Howes held a commercial pilot's license with instrument and multi-engine ratings. Other interests included scuba diving, playing the pipe organ, and photography.

He had also been active in Scouting for many years, starting when he was a Cub Scout in the Boy Scouts of America (BSA). While a Cub Scout, his unit visited Friendship Airport (now BWI). The group toured a Martin 4-0-4 airliner, including its cockpit; which began his lifelong interest in aviation.
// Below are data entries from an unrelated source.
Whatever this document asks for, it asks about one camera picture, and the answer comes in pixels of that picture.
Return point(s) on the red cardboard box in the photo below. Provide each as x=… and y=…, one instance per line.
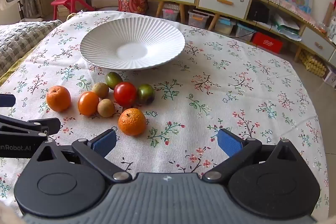
x=267, y=41

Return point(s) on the yellow bead rack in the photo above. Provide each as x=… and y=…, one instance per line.
x=313, y=64

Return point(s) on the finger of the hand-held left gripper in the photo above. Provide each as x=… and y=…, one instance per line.
x=6, y=100
x=39, y=124

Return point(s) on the yellow checked sheet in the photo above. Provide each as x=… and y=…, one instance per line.
x=13, y=69

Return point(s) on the red tomato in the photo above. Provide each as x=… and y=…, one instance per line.
x=125, y=94

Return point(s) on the clear plastic storage box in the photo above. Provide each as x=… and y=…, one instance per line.
x=244, y=32
x=198, y=19

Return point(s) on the clear storage box pink contents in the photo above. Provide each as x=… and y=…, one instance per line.
x=170, y=14

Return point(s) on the small brown fruit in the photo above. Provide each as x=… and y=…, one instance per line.
x=100, y=89
x=105, y=108

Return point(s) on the black box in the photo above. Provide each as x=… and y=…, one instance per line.
x=258, y=12

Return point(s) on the floral tablecloth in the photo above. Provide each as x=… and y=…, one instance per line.
x=210, y=108

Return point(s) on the stack of papers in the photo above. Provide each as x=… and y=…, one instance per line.
x=286, y=27

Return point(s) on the blue lid storage box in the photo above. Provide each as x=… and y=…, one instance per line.
x=224, y=26

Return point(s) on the grey quilted blanket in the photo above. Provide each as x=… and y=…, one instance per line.
x=23, y=40

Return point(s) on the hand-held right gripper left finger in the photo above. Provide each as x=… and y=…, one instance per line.
x=105, y=143

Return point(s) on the white ribbed plate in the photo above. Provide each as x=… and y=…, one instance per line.
x=131, y=52

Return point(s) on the green jujube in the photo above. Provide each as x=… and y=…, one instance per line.
x=113, y=79
x=146, y=94

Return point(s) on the orange tomato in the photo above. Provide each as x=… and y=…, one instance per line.
x=88, y=103

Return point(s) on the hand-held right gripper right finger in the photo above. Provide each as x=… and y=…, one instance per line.
x=231, y=144

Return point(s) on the orange mandarin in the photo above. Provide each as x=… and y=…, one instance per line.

He served as vice president of the BSA's West Central Florida Council, Largo, Florida, from 1987 to 1991 and is a recipient of Scouting's Silver Beaver Award in 1990. He was also a Vigil Honor member of the Order of the Arrow, serving as a Lodge Advisor from 1974 to 1987. He was also a National Council Representative from 1992 to 1996. While residing in Bermuda, Howes was a member of the executive committee of the Bermuda Scout Association.

This connection to Scouting led to him being lampooned by a Bermuda newspaper, The Royal Gazette, in a cartoon on February 14, 2003, during an airport firefighters' strike, by showing him atop the control tower in a Boy Scout uniform controlling the airplanes with signal flags.

A Methodist, he joined the interdenominational Riverside Church in 1976, serving on the Music Committee. He was also a sponsor of musical events at the Ocean Grove Auditorium in New Jersey. In 2012, he commissioned a significant addition to the Auditorium's historic pipe organ.

Howes was an editor on the English Wikipedia, where he authored 68 articles.